O mergulho radical de Pasolini na linguagem documental e sua busca pelos lugares periféricos reflete seu olhar crítico sobre o mundo, como conta o curador do festival da Cinemateca do documentário de Paris. "Pasolini pesquisava alternativas. Ele considerava que a sociedade capitalista de consumo estava homogeneizando tudo, tornando tudo asséptico. Toda a sua pesquisa se concentrava em lugares considerados periféricos, onde se manifestava ainda uma forma de arcaísmo, como uma alternativa. Alguma coisa que resistisse, que opusesse resistência a essa homogeneização", lembra o programador.

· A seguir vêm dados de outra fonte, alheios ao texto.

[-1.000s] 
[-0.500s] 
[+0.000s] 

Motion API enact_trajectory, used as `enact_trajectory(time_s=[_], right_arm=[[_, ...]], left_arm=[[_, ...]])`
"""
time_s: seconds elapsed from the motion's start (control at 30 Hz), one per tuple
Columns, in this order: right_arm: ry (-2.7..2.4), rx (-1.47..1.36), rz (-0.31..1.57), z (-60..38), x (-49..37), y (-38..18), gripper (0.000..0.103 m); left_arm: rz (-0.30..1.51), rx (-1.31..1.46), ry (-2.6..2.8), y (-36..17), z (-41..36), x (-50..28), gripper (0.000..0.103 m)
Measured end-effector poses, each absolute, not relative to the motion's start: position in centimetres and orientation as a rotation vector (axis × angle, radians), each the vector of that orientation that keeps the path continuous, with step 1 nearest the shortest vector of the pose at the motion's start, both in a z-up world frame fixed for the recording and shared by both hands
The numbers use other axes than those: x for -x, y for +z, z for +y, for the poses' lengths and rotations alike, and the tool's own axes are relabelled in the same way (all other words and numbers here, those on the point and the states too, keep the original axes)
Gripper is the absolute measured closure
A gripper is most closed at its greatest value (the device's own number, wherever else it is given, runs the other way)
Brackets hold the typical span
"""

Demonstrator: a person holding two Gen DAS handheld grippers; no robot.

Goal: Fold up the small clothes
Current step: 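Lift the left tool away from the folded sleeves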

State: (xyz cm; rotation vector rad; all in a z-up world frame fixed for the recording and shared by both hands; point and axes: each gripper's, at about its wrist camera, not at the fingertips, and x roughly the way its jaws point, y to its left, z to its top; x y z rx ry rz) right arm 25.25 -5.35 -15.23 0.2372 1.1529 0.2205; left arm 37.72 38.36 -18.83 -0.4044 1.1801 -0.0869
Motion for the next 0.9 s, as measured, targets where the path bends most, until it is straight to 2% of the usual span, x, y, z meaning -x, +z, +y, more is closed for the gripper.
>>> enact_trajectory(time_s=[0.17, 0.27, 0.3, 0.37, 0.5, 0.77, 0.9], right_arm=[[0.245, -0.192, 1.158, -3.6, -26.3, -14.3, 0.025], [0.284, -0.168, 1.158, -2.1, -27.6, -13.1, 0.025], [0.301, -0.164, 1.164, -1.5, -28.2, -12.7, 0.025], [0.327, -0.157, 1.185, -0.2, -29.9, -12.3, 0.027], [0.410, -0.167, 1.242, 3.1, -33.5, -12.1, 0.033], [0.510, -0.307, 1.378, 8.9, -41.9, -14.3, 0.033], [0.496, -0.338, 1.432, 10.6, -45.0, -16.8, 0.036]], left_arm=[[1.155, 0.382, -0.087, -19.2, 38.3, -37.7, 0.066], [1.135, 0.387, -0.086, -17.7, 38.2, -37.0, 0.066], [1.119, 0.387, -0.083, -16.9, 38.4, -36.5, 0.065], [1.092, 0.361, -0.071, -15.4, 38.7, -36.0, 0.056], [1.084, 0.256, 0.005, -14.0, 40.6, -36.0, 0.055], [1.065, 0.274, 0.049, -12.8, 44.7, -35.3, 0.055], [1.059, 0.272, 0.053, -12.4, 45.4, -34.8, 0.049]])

Depois de filmar a arquitetura iemenita, encenar a Orestéia de Ésquilo na África e gravar sua pesquisa de locações na Palestina, Pasolini se preparava para documentar a América Latina, antes de ser tragicamente assassinado em 2 de novembro de 1975. "Era seu projeto, na verdade, ele queria fazer uma espécie de Caderno de Notas para o Terceiro Mundo. Ele queria cobrir tudo, a América Latina e a América do Norte, numa espécie de cartografia mundial, ele queria completar essa cartografia", conclui o curador do festival.

O festival Pasolini, Pasolinennes, Pasoliniens fica em cartaz até 21 de junho.